ACTIVITY =
The full set of entries below is to be returned unchanged.

SUPPLIED RECORDS Start Marker

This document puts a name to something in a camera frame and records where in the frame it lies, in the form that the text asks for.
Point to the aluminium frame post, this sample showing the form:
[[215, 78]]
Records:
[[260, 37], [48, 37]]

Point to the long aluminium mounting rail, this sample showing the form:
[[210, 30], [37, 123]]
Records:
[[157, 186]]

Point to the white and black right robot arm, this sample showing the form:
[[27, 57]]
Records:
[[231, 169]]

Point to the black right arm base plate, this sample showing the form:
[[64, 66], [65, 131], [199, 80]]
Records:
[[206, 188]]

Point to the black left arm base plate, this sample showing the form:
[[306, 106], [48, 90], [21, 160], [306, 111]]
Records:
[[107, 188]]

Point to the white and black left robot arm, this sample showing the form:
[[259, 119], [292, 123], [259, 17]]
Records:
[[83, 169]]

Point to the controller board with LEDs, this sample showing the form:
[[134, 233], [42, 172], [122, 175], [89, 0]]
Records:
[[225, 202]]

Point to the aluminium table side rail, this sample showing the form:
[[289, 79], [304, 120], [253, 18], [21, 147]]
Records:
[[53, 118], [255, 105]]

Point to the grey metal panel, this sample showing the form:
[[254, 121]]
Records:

SUPPLIED RECORDS End Marker

EXERCISE RESPONSE =
This document puts a name to something in a camera frame and records where in the frame it lies, in the form that the text asks for.
Point to the aluminium frame post, this sample showing the form:
[[215, 78]]
Records:
[[260, 37], [48, 37]]

Point to the long aluminium mounting rail, this sample showing the form:
[[210, 30], [37, 123]]
Records:
[[157, 186]]

Point to the white and black right robot arm, this sample showing the form:
[[27, 57]]
Records:
[[231, 169]]

Point to the black right arm base plate, this sample showing the form:
[[64, 66], [65, 131], [199, 80]]
Records:
[[206, 188]]

Point to the black left arm base plate, this sample showing the form:
[[306, 106], [48, 90], [21, 160], [306, 111]]
Records:
[[107, 188]]

Point to the white and black left robot arm, this sample showing the form:
[[259, 119], [292, 123], [259, 17]]
Records:
[[83, 169]]

Point to the controller board with LEDs, this sample showing the form:
[[134, 233], [42, 172], [122, 175], [89, 0]]
Records:
[[225, 202]]

Point to the aluminium table side rail, this sample showing the form:
[[289, 79], [304, 120], [253, 18], [21, 147]]
Records:
[[53, 118], [255, 105]]

Point to the grey metal panel, this sample showing the form:
[[254, 121]]
Records:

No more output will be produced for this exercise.